Ethenone is very reactive, tending to react with nucleophiles to form an acetyl group. For example, it reacts with water to form acetic acid;[24] with acetic acid to form acetic anhydride; with ammonia and amines to form ethanamides;[25] and with dry hydrogen halides to form acetyl halides.[26]
The formation of acetic acid likely occurs by an initial formation of 1,1-dihydroxyethene, which then tautomerizes to give the final product.[27]
Ethenone will also react with itself via [2 + 2] photocycloadditions to form cyclic dimers known as diketenes. For this reason, it should not be stored for long periods.[28]

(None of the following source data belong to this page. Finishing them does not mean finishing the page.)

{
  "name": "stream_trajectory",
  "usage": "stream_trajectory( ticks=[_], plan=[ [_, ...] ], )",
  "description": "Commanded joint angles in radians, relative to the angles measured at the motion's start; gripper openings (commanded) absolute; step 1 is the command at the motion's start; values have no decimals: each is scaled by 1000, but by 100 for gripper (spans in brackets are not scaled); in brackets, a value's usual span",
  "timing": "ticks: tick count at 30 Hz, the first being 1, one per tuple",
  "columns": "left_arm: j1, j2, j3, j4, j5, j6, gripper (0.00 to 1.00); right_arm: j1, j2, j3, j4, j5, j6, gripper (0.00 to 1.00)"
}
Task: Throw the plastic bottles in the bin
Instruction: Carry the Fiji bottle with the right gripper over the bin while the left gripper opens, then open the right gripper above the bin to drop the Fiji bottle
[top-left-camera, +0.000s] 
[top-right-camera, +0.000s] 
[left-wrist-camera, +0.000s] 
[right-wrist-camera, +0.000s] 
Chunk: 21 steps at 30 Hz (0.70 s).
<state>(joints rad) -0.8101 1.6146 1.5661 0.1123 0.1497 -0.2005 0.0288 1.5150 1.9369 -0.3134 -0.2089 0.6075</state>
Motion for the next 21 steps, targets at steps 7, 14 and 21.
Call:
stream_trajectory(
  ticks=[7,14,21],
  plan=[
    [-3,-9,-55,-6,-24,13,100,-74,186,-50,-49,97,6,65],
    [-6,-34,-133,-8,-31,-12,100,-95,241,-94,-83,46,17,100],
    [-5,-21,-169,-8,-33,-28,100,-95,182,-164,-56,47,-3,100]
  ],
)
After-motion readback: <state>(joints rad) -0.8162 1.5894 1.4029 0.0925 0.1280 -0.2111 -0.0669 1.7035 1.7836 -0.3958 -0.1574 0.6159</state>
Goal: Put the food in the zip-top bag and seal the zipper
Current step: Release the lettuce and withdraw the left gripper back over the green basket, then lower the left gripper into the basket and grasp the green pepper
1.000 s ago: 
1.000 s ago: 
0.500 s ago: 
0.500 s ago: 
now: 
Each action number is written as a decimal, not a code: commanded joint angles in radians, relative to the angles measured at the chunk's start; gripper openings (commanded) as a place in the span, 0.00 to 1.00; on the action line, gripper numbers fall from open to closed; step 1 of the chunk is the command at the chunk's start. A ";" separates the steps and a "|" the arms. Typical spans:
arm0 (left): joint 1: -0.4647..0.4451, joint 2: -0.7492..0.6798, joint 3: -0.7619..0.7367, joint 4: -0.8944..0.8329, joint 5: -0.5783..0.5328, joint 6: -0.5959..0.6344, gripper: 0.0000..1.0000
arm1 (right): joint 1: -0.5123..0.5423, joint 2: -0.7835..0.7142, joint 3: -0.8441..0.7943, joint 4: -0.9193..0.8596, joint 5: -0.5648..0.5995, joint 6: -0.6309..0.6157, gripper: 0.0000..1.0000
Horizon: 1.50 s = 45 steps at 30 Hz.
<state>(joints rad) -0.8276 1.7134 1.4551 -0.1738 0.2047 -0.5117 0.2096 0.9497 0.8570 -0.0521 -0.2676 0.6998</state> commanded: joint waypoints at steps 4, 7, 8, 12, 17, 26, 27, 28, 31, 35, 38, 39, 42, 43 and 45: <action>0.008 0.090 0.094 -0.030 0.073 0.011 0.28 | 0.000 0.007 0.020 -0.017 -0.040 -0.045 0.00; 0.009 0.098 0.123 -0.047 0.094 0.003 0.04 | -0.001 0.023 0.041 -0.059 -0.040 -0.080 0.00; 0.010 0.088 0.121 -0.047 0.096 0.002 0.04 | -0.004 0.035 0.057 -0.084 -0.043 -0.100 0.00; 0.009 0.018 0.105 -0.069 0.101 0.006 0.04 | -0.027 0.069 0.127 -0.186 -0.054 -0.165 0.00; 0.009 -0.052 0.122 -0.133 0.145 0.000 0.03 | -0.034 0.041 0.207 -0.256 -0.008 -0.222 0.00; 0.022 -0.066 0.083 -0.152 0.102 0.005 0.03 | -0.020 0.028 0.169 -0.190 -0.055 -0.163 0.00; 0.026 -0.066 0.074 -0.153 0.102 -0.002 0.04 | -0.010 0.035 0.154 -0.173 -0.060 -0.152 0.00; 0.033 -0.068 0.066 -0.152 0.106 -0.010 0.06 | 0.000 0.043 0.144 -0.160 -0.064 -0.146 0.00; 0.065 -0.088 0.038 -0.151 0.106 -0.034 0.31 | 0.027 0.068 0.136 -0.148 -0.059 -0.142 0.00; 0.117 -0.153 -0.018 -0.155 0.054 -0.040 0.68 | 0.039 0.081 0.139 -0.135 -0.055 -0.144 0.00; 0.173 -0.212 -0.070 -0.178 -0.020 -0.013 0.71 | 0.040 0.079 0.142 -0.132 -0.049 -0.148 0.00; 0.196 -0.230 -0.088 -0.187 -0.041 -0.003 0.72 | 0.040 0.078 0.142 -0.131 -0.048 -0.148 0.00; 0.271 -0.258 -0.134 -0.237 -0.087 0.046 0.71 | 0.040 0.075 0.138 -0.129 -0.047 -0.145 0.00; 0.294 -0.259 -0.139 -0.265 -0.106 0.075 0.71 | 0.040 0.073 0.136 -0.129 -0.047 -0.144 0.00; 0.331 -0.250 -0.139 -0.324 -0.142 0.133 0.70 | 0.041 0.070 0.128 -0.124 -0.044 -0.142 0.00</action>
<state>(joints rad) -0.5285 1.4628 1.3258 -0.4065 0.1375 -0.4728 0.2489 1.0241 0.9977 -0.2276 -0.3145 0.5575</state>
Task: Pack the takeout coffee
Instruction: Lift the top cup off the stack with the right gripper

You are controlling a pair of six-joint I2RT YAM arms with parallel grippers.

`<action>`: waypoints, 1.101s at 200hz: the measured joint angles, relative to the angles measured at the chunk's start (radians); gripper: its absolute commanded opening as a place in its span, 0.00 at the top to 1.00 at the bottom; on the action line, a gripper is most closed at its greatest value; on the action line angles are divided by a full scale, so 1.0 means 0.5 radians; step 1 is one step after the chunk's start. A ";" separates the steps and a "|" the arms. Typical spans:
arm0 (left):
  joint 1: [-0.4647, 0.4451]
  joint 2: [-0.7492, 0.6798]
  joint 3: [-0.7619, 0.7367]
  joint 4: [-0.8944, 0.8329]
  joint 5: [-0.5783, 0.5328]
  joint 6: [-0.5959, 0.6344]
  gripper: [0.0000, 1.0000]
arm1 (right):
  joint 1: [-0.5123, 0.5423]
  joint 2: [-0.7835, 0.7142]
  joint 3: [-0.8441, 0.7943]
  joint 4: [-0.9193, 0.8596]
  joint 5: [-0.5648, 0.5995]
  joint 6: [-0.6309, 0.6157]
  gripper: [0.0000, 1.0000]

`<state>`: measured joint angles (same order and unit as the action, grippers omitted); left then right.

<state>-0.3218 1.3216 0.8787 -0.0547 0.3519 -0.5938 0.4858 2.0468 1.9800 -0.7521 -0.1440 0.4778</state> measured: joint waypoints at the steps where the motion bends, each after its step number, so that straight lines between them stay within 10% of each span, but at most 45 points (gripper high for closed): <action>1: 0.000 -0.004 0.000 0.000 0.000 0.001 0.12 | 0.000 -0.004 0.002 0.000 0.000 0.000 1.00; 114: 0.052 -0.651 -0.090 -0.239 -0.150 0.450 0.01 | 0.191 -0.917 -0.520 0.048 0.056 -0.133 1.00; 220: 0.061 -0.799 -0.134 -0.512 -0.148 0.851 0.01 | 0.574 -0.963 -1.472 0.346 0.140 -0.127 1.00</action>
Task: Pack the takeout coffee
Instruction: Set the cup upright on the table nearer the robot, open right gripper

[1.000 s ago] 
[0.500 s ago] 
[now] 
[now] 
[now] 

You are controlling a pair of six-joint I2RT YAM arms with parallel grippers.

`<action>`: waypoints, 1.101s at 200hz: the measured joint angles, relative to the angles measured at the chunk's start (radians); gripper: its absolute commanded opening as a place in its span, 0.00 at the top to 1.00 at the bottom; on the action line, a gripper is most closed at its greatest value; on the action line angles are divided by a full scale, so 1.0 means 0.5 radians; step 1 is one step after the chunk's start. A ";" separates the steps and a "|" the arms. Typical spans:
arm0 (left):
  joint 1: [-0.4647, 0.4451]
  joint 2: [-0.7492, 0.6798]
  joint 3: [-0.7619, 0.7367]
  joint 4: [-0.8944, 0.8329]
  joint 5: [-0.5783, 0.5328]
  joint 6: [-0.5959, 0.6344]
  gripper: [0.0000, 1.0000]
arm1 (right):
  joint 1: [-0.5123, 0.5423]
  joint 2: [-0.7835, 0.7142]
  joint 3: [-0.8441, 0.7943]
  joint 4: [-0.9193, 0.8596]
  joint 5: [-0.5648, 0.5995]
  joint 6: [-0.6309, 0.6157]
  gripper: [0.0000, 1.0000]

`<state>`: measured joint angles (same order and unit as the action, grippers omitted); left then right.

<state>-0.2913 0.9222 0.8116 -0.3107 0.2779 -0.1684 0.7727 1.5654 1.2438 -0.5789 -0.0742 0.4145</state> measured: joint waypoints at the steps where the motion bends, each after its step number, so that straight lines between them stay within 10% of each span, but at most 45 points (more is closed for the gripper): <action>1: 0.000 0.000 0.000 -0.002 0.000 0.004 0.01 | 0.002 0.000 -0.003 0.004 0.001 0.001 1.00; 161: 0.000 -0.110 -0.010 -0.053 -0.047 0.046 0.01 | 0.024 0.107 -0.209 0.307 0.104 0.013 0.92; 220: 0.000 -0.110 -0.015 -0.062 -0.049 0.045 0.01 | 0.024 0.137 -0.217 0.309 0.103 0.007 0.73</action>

Ketene cycloadditions can be difficult to control; dichloroketene is typically used instead, followed by dehalogenation with zinc-copper couple.[29]
Hazards
Exposure to concentrated levels causes humans to experience irritation of body parts such as the eye, nose, throat and lungs. Extended toxicity testing on mice, rats, guinea pigs and rabbits showed that ten-minute exposures to concentrations of freshly generated ethenone as low as 0.2 mg/liter (116 ppm) may produce a high percentage of deaths in small animals. These findings show ethenone is toxicologically identical to phosgene.[30][21]
The formation of ketene in the pyrolysis of vitamin E acetate, an additive of some e-liquid products, is one possible mechanism of the reported pulmonary damage[31] caused by electronic cigarette use.[32] A number of patents describe the catalytic formation of ketene from carboxylic acids and acetates, using a variety of metals or ceramics, some of which are known to occur in e-cigarette devices from patients with e-cigarette or vaping product-use associated lung injury (EVALI).[33][34]
Occupational exposure limits are set at 0.5 ppm (0.9 mg/m3) over an eight-hour time-weighted average.[35] An IDLH limit is set at 5 ppm, as this is the lowest concentration productive of a clinically relevant physiologic response in humans.[36]